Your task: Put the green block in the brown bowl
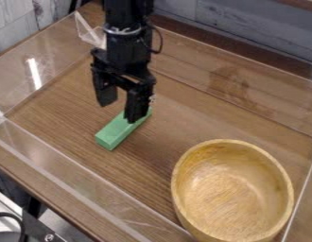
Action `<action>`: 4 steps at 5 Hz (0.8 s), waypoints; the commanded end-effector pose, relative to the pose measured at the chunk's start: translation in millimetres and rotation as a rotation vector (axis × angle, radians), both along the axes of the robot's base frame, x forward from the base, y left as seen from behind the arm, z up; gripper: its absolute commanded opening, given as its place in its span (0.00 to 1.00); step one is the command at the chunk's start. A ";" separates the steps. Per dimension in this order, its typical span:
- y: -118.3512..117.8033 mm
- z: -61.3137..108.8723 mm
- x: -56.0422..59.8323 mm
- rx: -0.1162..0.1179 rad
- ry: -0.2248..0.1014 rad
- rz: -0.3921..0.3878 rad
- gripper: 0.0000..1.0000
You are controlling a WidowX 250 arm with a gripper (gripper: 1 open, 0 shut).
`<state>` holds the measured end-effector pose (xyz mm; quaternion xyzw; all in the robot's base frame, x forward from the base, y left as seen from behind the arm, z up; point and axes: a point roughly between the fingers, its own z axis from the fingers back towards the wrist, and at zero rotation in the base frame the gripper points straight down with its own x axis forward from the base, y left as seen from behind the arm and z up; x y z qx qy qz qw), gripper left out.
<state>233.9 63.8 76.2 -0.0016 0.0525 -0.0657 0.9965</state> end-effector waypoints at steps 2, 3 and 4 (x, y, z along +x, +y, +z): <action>12.7 -2.1 1.4 0.019 -0.079 -0.027 1.00; 15.6 -8.4 1.6 0.018 -0.085 -0.031 1.00; 17.6 -14.3 2.0 0.015 -0.088 -0.035 1.00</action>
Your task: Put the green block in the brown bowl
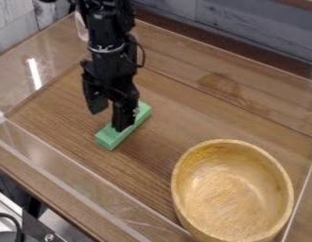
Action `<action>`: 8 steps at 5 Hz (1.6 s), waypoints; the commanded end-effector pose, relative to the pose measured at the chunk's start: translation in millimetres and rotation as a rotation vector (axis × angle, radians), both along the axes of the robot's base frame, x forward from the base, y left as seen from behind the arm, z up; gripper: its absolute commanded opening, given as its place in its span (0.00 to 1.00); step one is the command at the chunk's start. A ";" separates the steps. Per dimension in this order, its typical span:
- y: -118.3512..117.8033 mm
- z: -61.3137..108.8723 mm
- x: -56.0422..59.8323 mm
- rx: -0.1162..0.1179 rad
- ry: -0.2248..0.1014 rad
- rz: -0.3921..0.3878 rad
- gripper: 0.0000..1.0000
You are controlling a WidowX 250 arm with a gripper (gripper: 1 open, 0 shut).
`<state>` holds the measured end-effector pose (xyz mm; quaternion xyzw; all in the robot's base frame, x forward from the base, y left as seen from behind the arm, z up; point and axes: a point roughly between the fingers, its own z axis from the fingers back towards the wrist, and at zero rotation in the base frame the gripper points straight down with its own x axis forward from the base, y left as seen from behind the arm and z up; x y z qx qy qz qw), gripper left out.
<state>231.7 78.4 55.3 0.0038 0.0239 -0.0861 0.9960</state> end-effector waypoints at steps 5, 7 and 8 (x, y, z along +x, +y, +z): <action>10.0 -9.6 8.8 -0.001 -0.038 0.004 1.00; 10.9 -13.0 9.5 -0.006 -0.033 0.010 1.00; 11.1 -14.5 9.7 -0.008 -0.030 0.014 0.00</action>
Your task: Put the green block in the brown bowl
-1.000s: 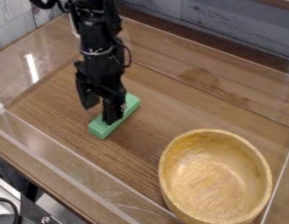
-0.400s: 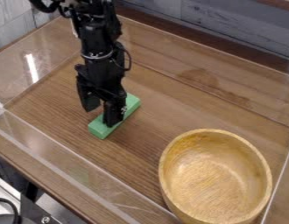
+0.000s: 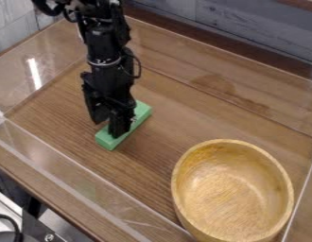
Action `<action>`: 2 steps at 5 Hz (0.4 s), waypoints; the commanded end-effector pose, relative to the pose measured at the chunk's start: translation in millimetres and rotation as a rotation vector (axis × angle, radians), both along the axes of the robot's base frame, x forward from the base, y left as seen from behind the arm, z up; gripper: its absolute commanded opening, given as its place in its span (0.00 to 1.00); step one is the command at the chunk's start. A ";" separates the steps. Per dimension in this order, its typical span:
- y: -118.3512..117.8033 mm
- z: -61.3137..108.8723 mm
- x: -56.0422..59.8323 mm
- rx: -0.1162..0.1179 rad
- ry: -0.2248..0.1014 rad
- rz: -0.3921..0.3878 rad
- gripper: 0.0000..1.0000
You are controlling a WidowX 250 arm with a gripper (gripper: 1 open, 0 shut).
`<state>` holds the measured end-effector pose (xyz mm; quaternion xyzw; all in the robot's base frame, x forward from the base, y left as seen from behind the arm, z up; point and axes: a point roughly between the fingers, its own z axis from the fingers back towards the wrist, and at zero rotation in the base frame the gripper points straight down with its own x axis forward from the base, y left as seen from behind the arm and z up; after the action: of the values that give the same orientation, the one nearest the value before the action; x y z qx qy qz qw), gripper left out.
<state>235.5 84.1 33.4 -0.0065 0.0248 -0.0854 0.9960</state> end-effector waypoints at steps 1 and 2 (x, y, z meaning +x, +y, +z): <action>4.3 9.4 5.1 0.009 -0.027 0.022 0.00; 3.8 13.3 4.5 0.006 -0.021 0.029 0.00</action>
<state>232.3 84.5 35.1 -0.0127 0.0363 -0.0721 0.9967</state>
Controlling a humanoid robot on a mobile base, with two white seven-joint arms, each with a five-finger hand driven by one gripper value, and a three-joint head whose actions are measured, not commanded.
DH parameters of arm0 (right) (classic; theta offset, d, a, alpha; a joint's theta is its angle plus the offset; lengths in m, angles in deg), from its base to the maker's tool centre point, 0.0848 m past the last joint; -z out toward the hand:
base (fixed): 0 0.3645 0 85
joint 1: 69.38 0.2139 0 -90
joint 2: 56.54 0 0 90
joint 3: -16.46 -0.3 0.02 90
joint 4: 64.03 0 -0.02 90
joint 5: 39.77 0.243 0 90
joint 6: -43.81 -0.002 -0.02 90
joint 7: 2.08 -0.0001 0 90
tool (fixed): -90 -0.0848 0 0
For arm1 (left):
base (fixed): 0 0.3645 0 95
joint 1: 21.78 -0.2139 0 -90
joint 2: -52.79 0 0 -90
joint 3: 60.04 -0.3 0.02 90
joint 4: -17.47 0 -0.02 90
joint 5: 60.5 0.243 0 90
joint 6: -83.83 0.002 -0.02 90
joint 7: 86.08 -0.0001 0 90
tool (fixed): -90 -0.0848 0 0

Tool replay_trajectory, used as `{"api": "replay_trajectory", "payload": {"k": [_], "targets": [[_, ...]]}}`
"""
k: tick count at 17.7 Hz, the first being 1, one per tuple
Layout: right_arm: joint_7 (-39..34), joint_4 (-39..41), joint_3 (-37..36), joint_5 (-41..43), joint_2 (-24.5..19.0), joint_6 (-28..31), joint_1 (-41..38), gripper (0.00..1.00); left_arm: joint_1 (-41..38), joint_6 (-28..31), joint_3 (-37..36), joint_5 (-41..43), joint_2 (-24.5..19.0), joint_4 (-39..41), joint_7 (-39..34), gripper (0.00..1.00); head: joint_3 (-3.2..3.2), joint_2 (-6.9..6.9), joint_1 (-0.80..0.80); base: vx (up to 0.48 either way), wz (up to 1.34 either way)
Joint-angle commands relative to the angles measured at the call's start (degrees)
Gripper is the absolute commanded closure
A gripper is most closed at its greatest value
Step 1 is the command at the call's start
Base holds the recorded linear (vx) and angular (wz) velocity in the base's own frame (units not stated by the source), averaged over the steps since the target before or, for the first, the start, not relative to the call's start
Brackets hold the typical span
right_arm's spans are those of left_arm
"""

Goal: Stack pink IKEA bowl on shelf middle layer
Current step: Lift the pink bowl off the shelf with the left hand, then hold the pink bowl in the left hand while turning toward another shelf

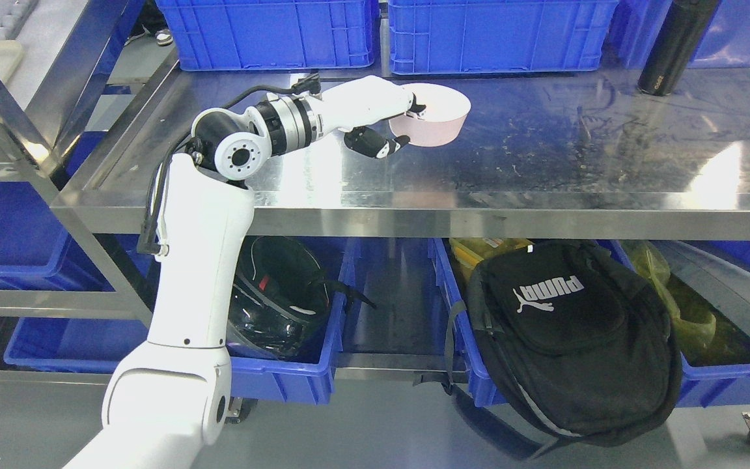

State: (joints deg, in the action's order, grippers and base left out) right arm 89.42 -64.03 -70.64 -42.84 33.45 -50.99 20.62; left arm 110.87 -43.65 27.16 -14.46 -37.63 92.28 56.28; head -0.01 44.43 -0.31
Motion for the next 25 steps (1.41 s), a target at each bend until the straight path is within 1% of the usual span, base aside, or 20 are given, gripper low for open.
{"api": "replay_trajectory", "payload": {"k": [1, 3, 8, 13, 18, 25], "targets": [[0.0, 1.0, 0.0, 0.0, 1.0, 0.0, -1.3, 0.00, -5.1, -7.5, 8.6, -7.3, -0.6, 9.1, 0.1, 1.00, 0.00, 0.00, 0.00, -0.015, 0.11], [0.0, 1.0, 0.0, 0.0, 1.0, 0.0, -1.3, 0.00, -7.1, -7.5, 6.9, -8.2, -0.6, 10.0, 0.1, 1.00, 0.00, 0.00, 0.00, -0.001, 0.14], [0.0, 1.0, 0.0, 0.0, 1.0, 0.0, -1.3, 0.00, -7.6, -7.5, 4.4, -8.9, -0.6, 11.8, -0.1, 1.00, 0.00, 0.00, 0.00, -0.025, 0.45], [0.0, 1.0, 0.0, 0.0, 1.0, 0.0, -1.3, 0.00, -9.6, -7.5, -1.7, -9.5, -0.6, 13.2, -0.5, 1.00, 0.00, 0.00, 0.00, -0.008, 0.73], [0.0, 1.0, 0.0, 0.0, 1.0, 0.0, -1.3, 0.00, -9.9, -7.5, -4.4, -9.4, -0.6, 13.5, -0.6, 0.99, 0.00, 0.00, 0.00, 0.034, 1.18], [0.0, 1.0, 0.0, 0.0, 1.0, 0.0, -1.3, 0.00, -9.9, -7.5, -4.6, -9.4, -0.6, 13.4, -0.7, 0.99, 0.00, 0.02, 0.00, 0.075, 1.46]]}}
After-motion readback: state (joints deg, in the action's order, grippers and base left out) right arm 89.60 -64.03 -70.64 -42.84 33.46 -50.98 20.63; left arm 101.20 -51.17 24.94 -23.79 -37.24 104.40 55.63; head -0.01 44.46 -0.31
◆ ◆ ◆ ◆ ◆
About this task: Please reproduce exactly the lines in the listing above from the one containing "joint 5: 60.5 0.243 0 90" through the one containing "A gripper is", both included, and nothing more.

Solution to the problem:
joint 5: 60.5 0.243 0 90
joint 6: -83.83 0.002 -0.02 90
joint 7: 86.08 -0.0001 0 90
tool (fixed): -90 -0.0848 0 0

Tool replay_trajectory, used as `{"api": "replay_trajectory", "payload": {"k": [_], "targets": [[_, ...]]}}`
"""
k: tick count at 17.7 Hz, the first being 1, one per tuple
Layout: right_arm: joint_7 (-39..34), joint_4 (-39..41), joint_3 (-37..36), joint_5 (-41..43), joint_2 (-24.5..19.0), joint_6 (-28..31), joint_1 (-41..38), gripper (0.00..1.00); left_arm: joint_1 (-41..38), joint_6 (-28..31), joint_3 (-37..36), joint_5 (-41..43), joint_2 (-24.5..19.0), joint_4 (-39..41), joint_7 (-39..34), gripper (0.00..1.00); head: joint_3 (-3.2..3.2), joint_2 (-6.9..6.9), joint_1 (-0.80..0.80); base: vx (up to 0.48 either way), wz (up to 1.34 either way)
Joint-angle commands relative to the angles measured at the call's start (degrees)
Gripper is the absolute commanded closure
A gripper is most closed at its greatest value

Besides this answer, nothing more is needed.